▸ Instructions to follow
Write out, without any change, the lines in the material below that run from the line with "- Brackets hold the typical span" through the line with "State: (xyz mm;", both included.

▸ Supplied data
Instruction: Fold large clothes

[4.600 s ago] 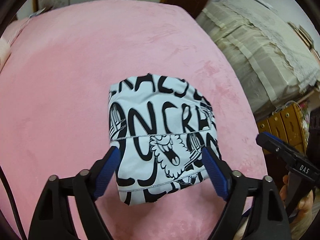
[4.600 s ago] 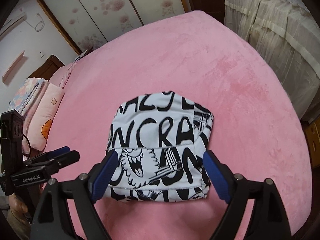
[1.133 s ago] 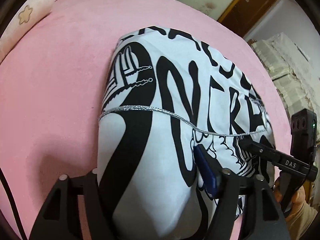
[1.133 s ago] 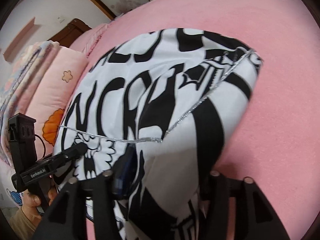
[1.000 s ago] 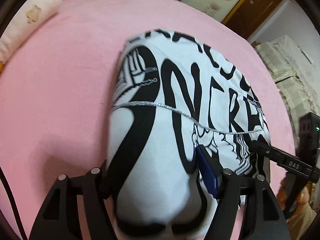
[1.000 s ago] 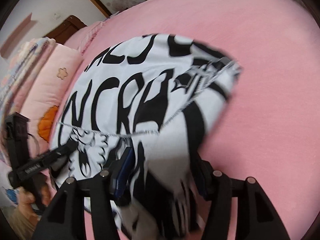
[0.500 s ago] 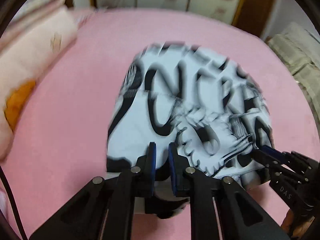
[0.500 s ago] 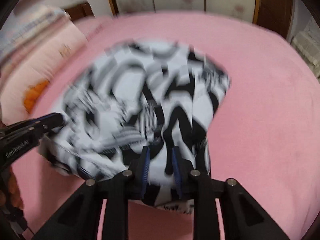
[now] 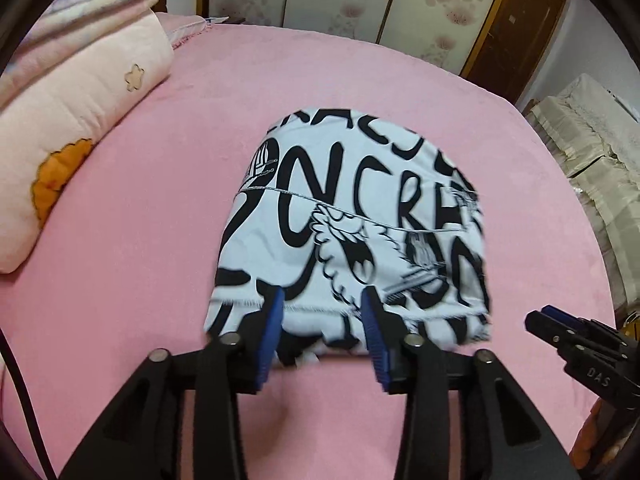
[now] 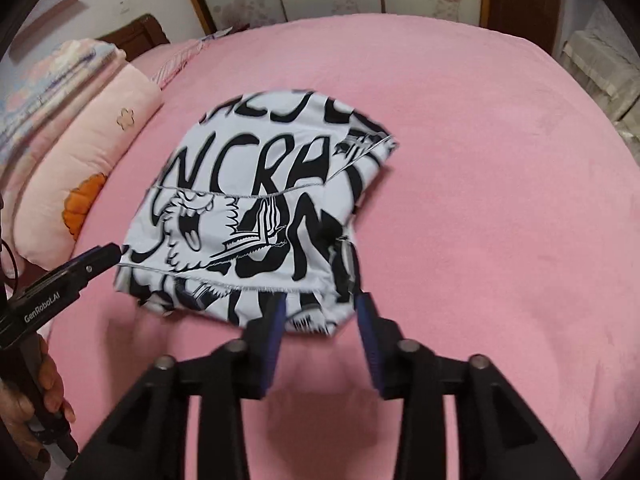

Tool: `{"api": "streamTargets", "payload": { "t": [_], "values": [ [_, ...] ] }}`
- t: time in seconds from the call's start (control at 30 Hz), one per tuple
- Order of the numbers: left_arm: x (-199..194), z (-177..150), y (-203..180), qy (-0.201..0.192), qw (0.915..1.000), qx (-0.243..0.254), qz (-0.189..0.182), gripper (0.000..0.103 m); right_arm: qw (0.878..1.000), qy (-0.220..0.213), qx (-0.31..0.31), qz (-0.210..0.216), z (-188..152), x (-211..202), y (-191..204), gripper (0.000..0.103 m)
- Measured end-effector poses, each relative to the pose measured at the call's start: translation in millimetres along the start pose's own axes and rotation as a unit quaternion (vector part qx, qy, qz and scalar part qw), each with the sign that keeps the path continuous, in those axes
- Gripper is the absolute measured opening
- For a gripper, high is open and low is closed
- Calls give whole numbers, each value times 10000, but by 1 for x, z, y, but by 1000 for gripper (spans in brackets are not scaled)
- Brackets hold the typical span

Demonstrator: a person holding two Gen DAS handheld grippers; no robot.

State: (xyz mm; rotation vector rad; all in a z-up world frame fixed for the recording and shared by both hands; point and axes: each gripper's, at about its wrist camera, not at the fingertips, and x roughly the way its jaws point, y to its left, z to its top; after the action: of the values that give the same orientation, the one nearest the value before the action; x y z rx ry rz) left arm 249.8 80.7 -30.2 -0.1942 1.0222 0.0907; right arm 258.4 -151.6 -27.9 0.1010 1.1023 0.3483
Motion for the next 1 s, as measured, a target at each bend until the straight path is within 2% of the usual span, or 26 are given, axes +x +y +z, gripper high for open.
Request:
{"api": "streamTargets", "payload": {
  "t": [0.1, 0.2, 0.43, 0.53, 0.73, 0.9, 1.0],
  "values": [
    [-31, -4, -19, -39, 10000, -38, 22, 48, 9999, -141, 85, 43, -5, -39, -10, 39],
    [-56, -9, -36, 29, 9994, -58, 332, 48, 9997, -255, 31, -26, -12, -75, -18, 39],
    [-133, -41, -90, 7, 10000, -13, -25, 48, 9994, -86, -334, -54, -48, -147, -40, 39],
    [-163, -65, -120, 61, 9999, 94, -8, 52, 9992, -48, -373, -115, -71, -178, -53, 39],
    [-209, -125, -173, 408, 9988, 255, -57, 53, 9992, 281, 266, 18, -127, -228, -94, 39],
    [-234, -169, -203, 490, 9980, 370, 157, 61, 9974, 235, 682, -77, -166, -260, -116, 39],
    [-242, -189, -215, 576, 9978, 268, 196, 62, 9950, 219, 966, -139, -186, -275, -129, 41]
  ]
}}
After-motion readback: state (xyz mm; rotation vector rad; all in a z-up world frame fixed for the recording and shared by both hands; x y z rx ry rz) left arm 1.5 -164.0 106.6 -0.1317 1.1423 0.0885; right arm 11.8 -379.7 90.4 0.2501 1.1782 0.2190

▸ Task solution
- Brackets hold the typical span

Demonstrator: a person holding two Gen DAS handheld grippers; no robot.

State: (xyz mm; rotation vector rad; all in a z-up world frame fixed for the recording and shared by both hands; point and axes: each gripper's, at about its wrist camera, not at the fingertips, and x roughly the way its jaws point, y to its left, z to its top; after the action: of the values that give the same orientation, the one nearest the value before the action; x y z rx ry rz) left arm 249.8 80.7 -30.2 -0.1942 1.0222 0.0907; right arm 258.4 -151.6 -27.9 0.1010 1.1023 0.3483

The exercise has now been completed.